Penguin Classics snagged a prize-winning spot for a five-book box set of lynchpin works by Audre Lorde, Kate Chopin, Nella Larson, Reinaldo Arenas, and Charlotte Perkins Gilman, which juror Jennifer Morla described as, “Typographic eye candy: a horizontally oriented, colorful carousel of a series for Penguin.”

Tokyo Ueno Station (Riverhead Books) by Yu Miri features a hand-drawn cover in jewel tones, of the sort that exemplifies the adaptive hand-drawn trend of 2020 with engaging simplicity. Black Futures (Chris Jackson, One World, Random House) is a groundbreaking text in several respects, but earned acclaim in this context for its stripped-down black matte cover punctuated by holographic lettering, as well as its interior design — all courtesy of design firm Morcos Key.

“The design of Black Futures beautifully captures images, text, and essays into a contemporary non-linear experience. The editorial layout invites a playful exploration from start to finish,” said juror Kelly Walters.

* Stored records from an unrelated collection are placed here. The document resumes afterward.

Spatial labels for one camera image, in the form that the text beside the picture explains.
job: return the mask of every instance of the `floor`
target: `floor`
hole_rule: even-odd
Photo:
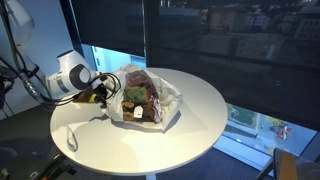
[[[0,147],[11,147],[18,155],[37,155],[50,160],[58,149],[49,134],[49,122],[53,109],[43,106],[0,121]],[[0,156],[0,167],[5,166],[6,157]],[[144,176],[123,177],[90,171],[67,160],[76,170],[76,177],[86,179],[144,180]],[[180,168],[157,174],[158,180],[252,180],[258,170],[212,148],[200,158]]]

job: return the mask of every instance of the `sticker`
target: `sticker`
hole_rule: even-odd
[[[143,109],[141,106],[137,106],[134,108],[134,117],[135,118],[142,118]]]

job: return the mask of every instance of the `round table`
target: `round table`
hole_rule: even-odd
[[[114,122],[102,113],[100,104],[69,103],[55,109],[50,123],[51,136],[62,153],[94,171],[155,178],[155,173],[185,165],[212,148],[227,122],[221,94],[185,72],[147,70],[183,95],[180,110],[166,131]]]

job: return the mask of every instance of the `wall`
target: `wall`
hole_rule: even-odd
[[[22,6],[31,14],[35,30],[28,42],[26,53],[46,75],[59,71],[56,57],[73,49],[69,32],[65,24],[59,0],[20,0]],[[7,102],[14,114],[39,105],[16,79],[14,88],[6,95]],[[5,118],[0,111],[0,119]]]

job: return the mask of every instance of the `table top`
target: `table top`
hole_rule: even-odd
[[[180,110],[166,131],[112,121],[102,113],[100,104],[69,103],[55,109],[50,123],[51,136],[62,153],[94,171],[135,176],[180,167],[209,150],[227,122],[221,94],[188,73],[147,70],[183,95]]]

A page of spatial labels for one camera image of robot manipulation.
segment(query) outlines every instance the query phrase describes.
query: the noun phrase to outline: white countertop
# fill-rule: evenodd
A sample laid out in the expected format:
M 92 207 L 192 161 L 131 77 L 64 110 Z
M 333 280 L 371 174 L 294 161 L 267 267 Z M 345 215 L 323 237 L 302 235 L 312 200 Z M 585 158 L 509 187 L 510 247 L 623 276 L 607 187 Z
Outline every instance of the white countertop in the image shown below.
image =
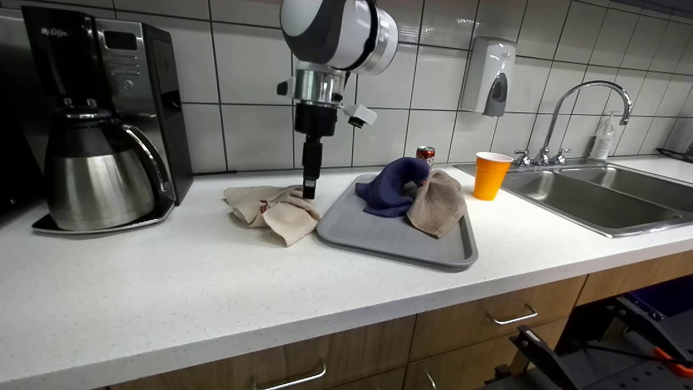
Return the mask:
M 693 166 L 622 161 L 693 184 Z M 363 171 L 327 171 L 325 213 Z M 451 171 L 463 188 L 472 175 Z M 35 209 L 0 229 L 0 387 L 96 387 L 693 250 L 693 226 L 603 239 L 509 192 L 468 197 L 479 261 L 460 273 L 244 229 L 227 187 L 298 174 L 197 178 L 155 227 L 59 239 Z

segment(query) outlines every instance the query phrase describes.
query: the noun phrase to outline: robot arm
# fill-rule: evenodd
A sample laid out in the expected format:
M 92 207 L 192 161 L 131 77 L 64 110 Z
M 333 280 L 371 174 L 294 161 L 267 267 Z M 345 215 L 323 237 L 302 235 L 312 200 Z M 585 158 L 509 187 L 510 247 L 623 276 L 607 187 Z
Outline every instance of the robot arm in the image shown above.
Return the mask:
M 312 200 L 323 165 L 320 137 L 333 134 L 336 110 L 341 109 L 356 129 L 376 117 L 360 105 L 339 106 L 349 74 L 382 72 L 397 55 L 398 30 L 374 0 L 283 0 L 281 32 L 293 55 L 305 62 L 294 70 L 293 98 L 294 131 L 305 134 L 302 197 Z

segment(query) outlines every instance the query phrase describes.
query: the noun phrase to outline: towel
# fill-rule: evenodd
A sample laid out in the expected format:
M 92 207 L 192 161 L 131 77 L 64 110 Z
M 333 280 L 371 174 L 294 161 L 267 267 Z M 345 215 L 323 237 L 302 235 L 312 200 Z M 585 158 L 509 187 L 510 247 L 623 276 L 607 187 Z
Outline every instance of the towel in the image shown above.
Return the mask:
M 434 171 L 418 188 L 407 218 L 415 229 L 442 239 L 459 223 L 465 210 L 459 183 L 443 171 Z
M 366 201 L 368 215 L 402 216 L 413 203 L 413 195 L 407 184 L 413 183 L 419 187 L 426 175 L 428 163 L 419 158 L 398 158 L 382 166 L 373 183 L 354 184 L 354 192 Z
M 246 227 L 269 227 L 283 246 L 294 246 L 320 221 L 297 187 L 246 187 L 222 191 L 222 201 Z

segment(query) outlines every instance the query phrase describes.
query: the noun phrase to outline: stainless steel carafe
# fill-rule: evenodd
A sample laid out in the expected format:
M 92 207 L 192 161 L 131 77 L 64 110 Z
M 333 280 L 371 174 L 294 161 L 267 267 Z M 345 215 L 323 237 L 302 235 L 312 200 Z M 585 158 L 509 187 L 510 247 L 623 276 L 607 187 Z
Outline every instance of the stainless steel carafe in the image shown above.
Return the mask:
M 159 153 L 107 110 L 60 110 L 46 150 L 46 197 L 60 229 L 131 223 L 169 201 Z

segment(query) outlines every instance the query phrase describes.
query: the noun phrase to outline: carafe handle
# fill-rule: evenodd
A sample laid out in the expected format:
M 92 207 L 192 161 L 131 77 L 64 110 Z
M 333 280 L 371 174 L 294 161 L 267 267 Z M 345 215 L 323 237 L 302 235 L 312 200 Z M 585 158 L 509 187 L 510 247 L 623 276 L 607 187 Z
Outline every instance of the carafe handle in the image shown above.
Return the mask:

Of course, art books are at the forefront of a competition for artfully designed books. “Delirium” (Spaceheater Editions) by Philip Zimmerman features spread after spread of halftone illustrations that flirt with interpretive biology like an esoteric microcosmic riff on Ernst Haeckel’s Kunstformen der Natur (Art forms of Nature) (1904). And internet sensation-turned-coffee-table-book-du-jour Accidentally Wes Anderson (Voracious / Little, Brown and Co.) by Wally Koval compiles real life photographs that, in the words of juror Paul Sahre, “captures the Wes Anderson ‘thing’ perfectly.”

These are just a few standouts from an already outstanding field. Those with an eye for design should browse the winners’ gallery with care — while the cover might not say much for the content, the power of these covers to engage might be irresistible for aesthetic bibliophiles.